Review of the facility's policy titled, Insulin Administration revised September 2014, revealed under Steps in the Procedure (Insulin Infections via Syringe) step 8. Disinfect the top of the vial with an alcohol wipe.
Review of the facility's policy titled, Cleaning and Disinfection of Resident-Care Items and Equipment dated 1/2023 revealed that Resident-care equipment, including reusable and durable medical equipment will be cleaned and disinfected according to current CDC recommendations for disinfection and the OSHA Bloodborne Pathogens Standard. Further review of Item 4. Reusable resident care equipment will be decontaminated and/or sterilized between residents according to manufacturer's instructions.

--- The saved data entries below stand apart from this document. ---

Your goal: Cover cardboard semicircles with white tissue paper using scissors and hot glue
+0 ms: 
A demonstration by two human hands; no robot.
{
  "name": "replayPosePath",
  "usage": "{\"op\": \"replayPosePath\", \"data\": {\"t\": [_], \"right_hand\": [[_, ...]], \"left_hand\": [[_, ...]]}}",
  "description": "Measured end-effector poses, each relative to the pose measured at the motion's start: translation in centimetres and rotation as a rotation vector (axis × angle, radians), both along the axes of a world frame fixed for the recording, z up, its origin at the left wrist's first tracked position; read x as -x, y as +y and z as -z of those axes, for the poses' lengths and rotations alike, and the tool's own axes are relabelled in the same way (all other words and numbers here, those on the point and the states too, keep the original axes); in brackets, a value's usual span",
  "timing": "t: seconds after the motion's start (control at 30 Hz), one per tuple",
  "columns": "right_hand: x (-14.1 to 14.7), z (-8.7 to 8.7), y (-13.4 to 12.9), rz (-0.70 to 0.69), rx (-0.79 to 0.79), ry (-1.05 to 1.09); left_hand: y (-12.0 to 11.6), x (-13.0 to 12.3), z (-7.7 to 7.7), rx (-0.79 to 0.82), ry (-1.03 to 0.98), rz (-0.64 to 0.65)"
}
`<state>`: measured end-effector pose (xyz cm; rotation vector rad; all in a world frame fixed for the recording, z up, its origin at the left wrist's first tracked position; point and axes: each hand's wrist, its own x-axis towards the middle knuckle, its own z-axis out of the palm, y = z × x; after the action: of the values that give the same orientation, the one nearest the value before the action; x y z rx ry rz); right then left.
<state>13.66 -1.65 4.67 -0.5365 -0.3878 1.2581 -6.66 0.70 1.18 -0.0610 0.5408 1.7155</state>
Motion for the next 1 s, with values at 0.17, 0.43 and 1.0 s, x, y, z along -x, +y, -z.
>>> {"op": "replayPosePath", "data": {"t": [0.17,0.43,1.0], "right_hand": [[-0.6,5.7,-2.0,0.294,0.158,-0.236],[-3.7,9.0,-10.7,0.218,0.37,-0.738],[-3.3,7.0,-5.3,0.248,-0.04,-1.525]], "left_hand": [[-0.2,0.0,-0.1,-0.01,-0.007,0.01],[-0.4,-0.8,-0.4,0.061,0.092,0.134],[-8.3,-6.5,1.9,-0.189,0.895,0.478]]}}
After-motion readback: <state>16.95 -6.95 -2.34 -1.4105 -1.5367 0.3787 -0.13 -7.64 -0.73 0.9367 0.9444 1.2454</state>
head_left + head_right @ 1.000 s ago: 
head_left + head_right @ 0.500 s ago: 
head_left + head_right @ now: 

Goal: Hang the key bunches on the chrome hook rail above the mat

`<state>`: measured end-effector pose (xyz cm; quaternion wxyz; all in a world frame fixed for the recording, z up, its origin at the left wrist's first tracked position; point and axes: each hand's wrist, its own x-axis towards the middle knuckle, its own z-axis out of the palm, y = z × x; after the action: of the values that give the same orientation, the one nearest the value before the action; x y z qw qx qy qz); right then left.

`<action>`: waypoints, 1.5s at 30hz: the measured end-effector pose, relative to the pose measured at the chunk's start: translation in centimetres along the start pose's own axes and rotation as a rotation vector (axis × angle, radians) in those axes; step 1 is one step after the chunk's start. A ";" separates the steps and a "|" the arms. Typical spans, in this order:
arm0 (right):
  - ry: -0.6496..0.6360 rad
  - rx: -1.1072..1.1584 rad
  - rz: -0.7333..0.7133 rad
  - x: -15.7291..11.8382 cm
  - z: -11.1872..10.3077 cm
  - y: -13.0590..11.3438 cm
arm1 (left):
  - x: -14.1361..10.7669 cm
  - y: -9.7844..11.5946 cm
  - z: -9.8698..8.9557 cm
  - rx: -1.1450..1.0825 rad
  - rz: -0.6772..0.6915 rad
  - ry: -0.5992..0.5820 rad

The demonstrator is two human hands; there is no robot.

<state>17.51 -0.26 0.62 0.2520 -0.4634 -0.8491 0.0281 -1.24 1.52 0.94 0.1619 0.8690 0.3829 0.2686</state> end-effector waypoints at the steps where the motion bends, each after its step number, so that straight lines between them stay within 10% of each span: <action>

Review of the facility's policy titled Housekeeping-Infection Control Procedures revised 11/2024 on page 69 documented under Infection Control Guidelines that The solution to controlling infection lies not in technology, but in human behavior. Further review revealed that The role of a housekeeping department in the infection control process is to halt the transmission of infectious organisms.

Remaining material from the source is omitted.